Bug 1384570 - Part 3 - Encode output into byte strings using utf8. r?Pike
MozReview-Commit-ID: 6W1A2JkyGI3
--- a/cross-channel-l10n/mozxchannel/merge.py
+++ b/cross-channel-l10n/mozxchannel/merge.py
@@ -1,12 +1,14 @@
# This software may be used and distributed according to the terms of the
# GNU General Public License version 2 or any later version.
from collections import OrderedDict
+from codecs import encode
+
from compare_locales import parser as cl
from compare_locales.compare import AddRemove
def merge_channels(name, *resources):
parser = cl.getParser(name)
@@ -36,17 +38,17 @@ def merge_channels(name, *resources):
comments[entity.pre_comment] = entity.key
return (entity.key, entity)
entities = reduce(
lambda x, y: merge_two(comments, x, y),
map(parse_resource, resources))
- return serialize_legacy_resource(entities)
+ return encode(serialize_legacy_resource(entities), 'utf8')
def merge_two(comments, newer, older):
diff = AddRemove()
diff.set_left(newer.keys())
diff.set_right(older.keys())
def get_entity(key):
--- a/cross-channel-l10n/tests/test-merge-properties.py
+++ b/cross-channel-l10n/tests/test-merge-properties.py
@@ -1,20 +1,39 @@
# coding=utf8
from __future__ import unicode_literals
+import codecs
import unittest
+
from mozxchannel.merge import merge_channels
+from .util import encode
class TestMergeProperties(unittest.TestCase):
name = "foo.properties"
def test_no_changes(self):
channels = ("""
foo = Foo 1
""", """
foo = Foo 2
""")
self.assertEqual(
merge_channels(self.name, *channels), """
foo = Foo 1
""")
+
+ def test_encoding(self):
+ channels = encode("""
+foo = Foo 1…
+""", """
+foo = Foo 2…
+""")
+ output = merge_channels(self.name, *channels)
+ self.assertEqual(output, encode("""
+foo = Foo 1…
+"""))
+
+ u_output = codecs.decode(output, "utf8")

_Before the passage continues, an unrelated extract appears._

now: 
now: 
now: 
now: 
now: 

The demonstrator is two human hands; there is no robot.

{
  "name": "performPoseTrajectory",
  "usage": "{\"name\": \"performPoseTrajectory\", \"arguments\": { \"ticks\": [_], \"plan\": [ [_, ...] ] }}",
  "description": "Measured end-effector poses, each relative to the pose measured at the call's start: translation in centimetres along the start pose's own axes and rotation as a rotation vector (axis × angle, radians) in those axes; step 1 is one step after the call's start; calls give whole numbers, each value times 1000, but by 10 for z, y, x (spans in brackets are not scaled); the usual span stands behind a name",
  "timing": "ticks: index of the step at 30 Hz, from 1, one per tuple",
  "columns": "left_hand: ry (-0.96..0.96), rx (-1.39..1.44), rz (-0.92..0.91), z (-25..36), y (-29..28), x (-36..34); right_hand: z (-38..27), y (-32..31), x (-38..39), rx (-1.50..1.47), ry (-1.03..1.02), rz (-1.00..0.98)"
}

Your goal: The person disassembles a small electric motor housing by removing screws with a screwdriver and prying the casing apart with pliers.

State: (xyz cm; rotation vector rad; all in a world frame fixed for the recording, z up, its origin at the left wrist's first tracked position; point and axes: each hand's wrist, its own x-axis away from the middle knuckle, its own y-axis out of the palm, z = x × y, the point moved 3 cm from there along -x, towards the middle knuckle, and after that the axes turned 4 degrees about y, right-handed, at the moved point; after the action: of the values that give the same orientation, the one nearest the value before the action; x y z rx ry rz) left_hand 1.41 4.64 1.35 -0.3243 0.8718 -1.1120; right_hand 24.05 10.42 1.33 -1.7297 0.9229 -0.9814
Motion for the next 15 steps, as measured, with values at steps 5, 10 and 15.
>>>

+ self.assertEqual(u_output, """
+foo = Foo 1…
+""")
new file mode 100644
--- /dev/null
+++ b/cross-channel-l10n/tests/util.py
@@ -0,0 +1,13 @@
+import codecs
+
+
+def encode(*resources):
+ """Encode a variable number of Unicode strings.
+
+ The compare-locales Parser expects byte-encoded contents which it decodes
+ using the Parser-sepcific encoding.
+ """
+ if len(resources) == 1:
+ return codecs.encode(resources[0], "utf8")
+
+ return [codecs.encode(res, "utf8") for res in resources]